▶ [ACTIVITY] Search the data for "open" and copy every matching line.

▶ [SUPPLIED INFORMATION]
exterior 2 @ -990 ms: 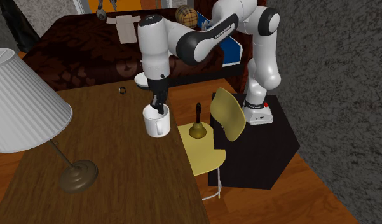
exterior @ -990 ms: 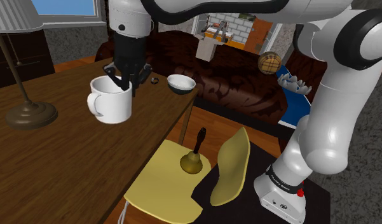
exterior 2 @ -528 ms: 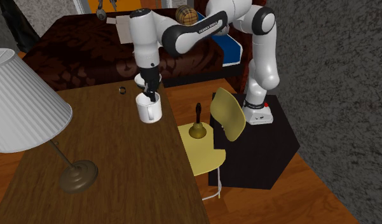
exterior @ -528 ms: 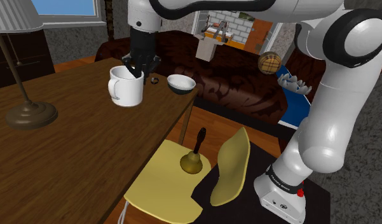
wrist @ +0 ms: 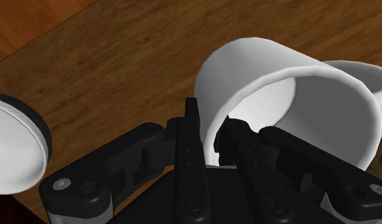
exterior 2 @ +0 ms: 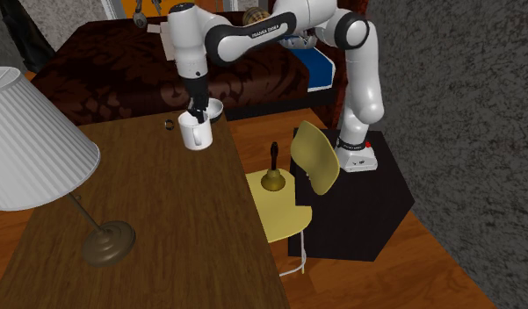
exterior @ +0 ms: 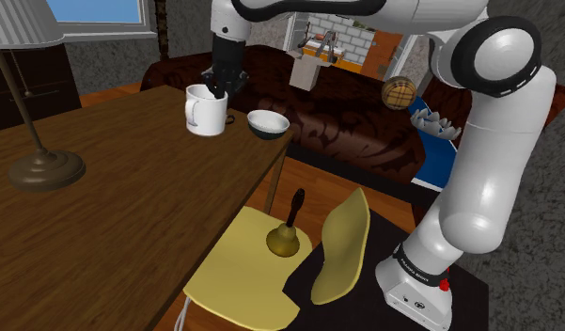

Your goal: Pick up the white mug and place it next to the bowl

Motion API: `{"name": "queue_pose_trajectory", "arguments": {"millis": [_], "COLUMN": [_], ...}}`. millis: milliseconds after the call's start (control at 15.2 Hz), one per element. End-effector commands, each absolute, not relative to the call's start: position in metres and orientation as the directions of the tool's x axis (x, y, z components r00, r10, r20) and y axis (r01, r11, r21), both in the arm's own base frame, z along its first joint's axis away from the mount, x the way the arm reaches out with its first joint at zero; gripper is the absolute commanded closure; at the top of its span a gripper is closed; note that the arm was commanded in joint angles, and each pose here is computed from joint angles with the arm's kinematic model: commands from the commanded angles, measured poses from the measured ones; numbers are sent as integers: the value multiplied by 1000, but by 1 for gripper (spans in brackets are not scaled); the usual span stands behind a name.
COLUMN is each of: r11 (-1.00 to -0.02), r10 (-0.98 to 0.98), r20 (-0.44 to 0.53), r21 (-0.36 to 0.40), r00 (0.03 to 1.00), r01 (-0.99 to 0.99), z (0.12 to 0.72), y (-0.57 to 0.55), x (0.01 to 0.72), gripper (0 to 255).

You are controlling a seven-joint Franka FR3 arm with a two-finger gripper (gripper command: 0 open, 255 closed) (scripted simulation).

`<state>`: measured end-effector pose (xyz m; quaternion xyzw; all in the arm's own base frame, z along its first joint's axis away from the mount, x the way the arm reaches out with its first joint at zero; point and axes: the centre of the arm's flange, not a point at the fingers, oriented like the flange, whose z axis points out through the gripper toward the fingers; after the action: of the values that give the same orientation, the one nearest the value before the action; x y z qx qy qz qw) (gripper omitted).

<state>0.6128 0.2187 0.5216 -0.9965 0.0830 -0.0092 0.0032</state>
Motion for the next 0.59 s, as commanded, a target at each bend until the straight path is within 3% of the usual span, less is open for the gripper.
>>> {"name": "queue_pose_trajectory", "arguments": {"millis": [0, 528], "r11": [-986, -986], "r10": [-164, -164], "r20": [18, 18], "r21": [-8, -8], "r00": [986, 986], "r01": [-164, -164], "z": [521, 522], "y": [196, 108], "x": [628, 686], "gripper": [255, 255]}}
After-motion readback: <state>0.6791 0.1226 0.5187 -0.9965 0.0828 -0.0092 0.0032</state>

▶ [ANSWER BELOW]
You are controlling a seven-joint Franka FR3 arm with a two-finger gripper (gripper command: 0 open, 255 closed) (scripted simulation).
Motion for the next 0.59 s, as commanded, a target at each bend until the straight path is within 3% of the usual span, less is open for the gripper.

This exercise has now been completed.